Aduan Sudijanto Disposisi ke Tim Advokasi, BPKN Janji Lakukan Follow Up

JAKARTA, RJNPOS.COM — Badan Perlindungan Konsumen Nasional (BPKN) memastikan pengaduan konsumen atas nama Sudijanto terkait dugaan wanprestasi dealer Chery Dunia Palmerah telah didisposisikan ke Tim Advokasi.

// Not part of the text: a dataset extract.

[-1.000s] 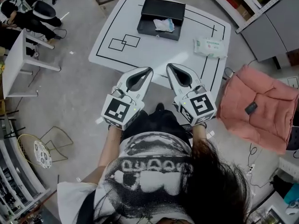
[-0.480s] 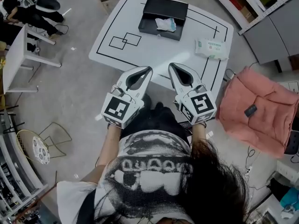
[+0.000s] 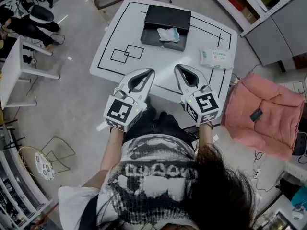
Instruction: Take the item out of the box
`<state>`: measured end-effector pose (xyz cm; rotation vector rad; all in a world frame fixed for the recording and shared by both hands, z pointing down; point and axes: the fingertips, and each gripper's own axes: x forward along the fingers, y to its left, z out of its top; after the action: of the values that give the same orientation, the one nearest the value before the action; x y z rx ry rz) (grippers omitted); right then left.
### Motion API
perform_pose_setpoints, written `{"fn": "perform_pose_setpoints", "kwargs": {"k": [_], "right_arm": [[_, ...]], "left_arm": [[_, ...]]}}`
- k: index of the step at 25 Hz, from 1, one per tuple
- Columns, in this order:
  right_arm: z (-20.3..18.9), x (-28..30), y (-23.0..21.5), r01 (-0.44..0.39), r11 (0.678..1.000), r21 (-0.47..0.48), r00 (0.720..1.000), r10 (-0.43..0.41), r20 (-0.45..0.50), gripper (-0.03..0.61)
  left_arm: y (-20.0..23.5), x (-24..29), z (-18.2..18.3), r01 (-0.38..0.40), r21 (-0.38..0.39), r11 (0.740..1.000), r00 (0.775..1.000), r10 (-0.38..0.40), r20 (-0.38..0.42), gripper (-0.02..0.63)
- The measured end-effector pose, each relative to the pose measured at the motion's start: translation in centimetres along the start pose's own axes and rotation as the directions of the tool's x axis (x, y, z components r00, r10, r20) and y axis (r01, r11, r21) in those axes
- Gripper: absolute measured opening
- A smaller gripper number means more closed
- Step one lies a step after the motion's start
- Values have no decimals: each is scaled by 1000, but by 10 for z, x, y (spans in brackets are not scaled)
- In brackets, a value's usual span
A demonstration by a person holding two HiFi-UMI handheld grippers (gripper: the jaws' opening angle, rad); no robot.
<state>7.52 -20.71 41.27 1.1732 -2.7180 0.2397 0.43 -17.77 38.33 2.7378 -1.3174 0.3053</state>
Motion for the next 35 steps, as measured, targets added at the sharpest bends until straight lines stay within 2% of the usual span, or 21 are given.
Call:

Hal tersebut disampaikan langsung oleh perwakilan BPKN, Rivani, melalui pesan WhatsApp kepada Sudijanto.
“Untuk pengaduan bapak sudah didisposisikan ke tim Advokasi, saya bantu follow up ke tim Advokasi ya pak,” tulis Rivani dalam pesan WhatsApp yang diterima Sudijanto.
Pesan tersebut merupakan balasan atas tindak lanjut yang disampaikan Sudijanto kepada BPKN pada Jumat pagi. Dalam pesannya, Sudijanto menanyakan perkembangan surat pengaduan yang ia ajukan pada Selasa, 2 Desember 2025, sekaligus meminta arahan lebih lanjut.
Sebelumnya, BPKN menyatakan bahwa laporan Sudijanto masih menunggu disposisi pimpinan. Namun dengan adanya pesan terbaru tersebut, proses penanganan aduan kini telah masuk ke tahap advokasi internal BPKN.
Sudijanto sendiri melaporkan PT Chery Sales Indonesia, PT Dunia Sejahtera, serta dealer Chery Dunia Palmerah ke BPKN terkait dugaan wanprestasi dan tidak dipenuhinya janji modifikasi kendaraan yang ditawarkan oleh pihak sales.
“Saya datang ke BPKN karena semua jalur penyelesaian sudah saya tempuh, tapi tidak ada itikad baik dari pihak dealer. Janji mereka tidak ditepati, uang saya juga tidak dikembalikan,” kata Sudijanto.
Ia menjelaskan bahwa dirinya membeli satu unit mobil Chery J6 IWD Green tipe standar setelah dijanjikan oleh pihak sales bahwa unit tersebut dapat dimodifikasi menjadi tipe Phantom oleh vendor rekanan dealer.
“Sales-nya, Ibu Usmarida, meyakinkan saya bahwa modifikasi bisa dilakukan dan bahkan berjanji mengganti dua kali lipat bila tidak sesuai,” ujarnya.
Menurut Sudijanto, penawaran tersebut tidak hanya dilakukan di showroom, tetapi juga dalam pertemuan di sebuah restoran. “Sales Manager-nya, Pak Edwardo Manggala, juga menguatkan janji itu. Kalau tidak ada janji modifikasi, saya pasti beli tipe Phantom di dealer lain,” katanya.
Sudijanto mengaku telah membayar booking fee, uang muka kendaraan, hingga DP modifikasi yang ditransfer ke rekening atas nama Mirnawati sesuai instruksi sales. Total DP modifikasi yang dibayarkan mencapai Rp25 juta.
Namun setelah unit kendaraan dikirim ke rumahnya pada 26 Juni 2025, proses modifikasi yang dijanjikan tidak pernah dilakukan. Pihak sales disebut mulai sulit dihubungi dan tidak memberikan kepastian pengerjaan.
“Janji selesai 29 Agustus 2025 juga tidak dipenuhi. Bahkan saat saya datang langsung, mereka tidak bisa mengembalikan uang saya,” ungkapnya.
Ia menambahkan, pihak sales sempat menawarkan skema pengembalian dana secara bertahap, namun hingga batas waktu yang disepakati, pembayaran tidak juga dilakukan. “Saya sudah berupaya berkali-kali menghubungi mereka, tapi seperti lepas tangan,” ujarnya.
Sudijanto menilai kejadian ini telah menimbulkan kerugian materiil dan non-materiil serta mengabaikan hak-haknya sebagai konsumen. “Yang saya alami bukan hanya kerugian uang, tapi juga waktu, tenaga, dan kepercayaan,” tegasnya.
Dalam pengaduannya kepada BPKN, Sudijanto meminta:
Permintaan maaf tertulis dari PT Chery Sales Indonesia dan PT Dunia Sejahtera.
Pengembalian ganti rugi sebagaimana dijanjikan pihak sales sebesar Rp 50 juta, ditambah denda keterlambatan Rp12 juta.
Sudijanto berharap proses advokasi yang kini dilakukan BPKN dapat berjalan objektif dan tuntas. “Saya hanya ingin hak saya sebagai konsumen dipenuhi sesuai undang-undang,” pungkasnya.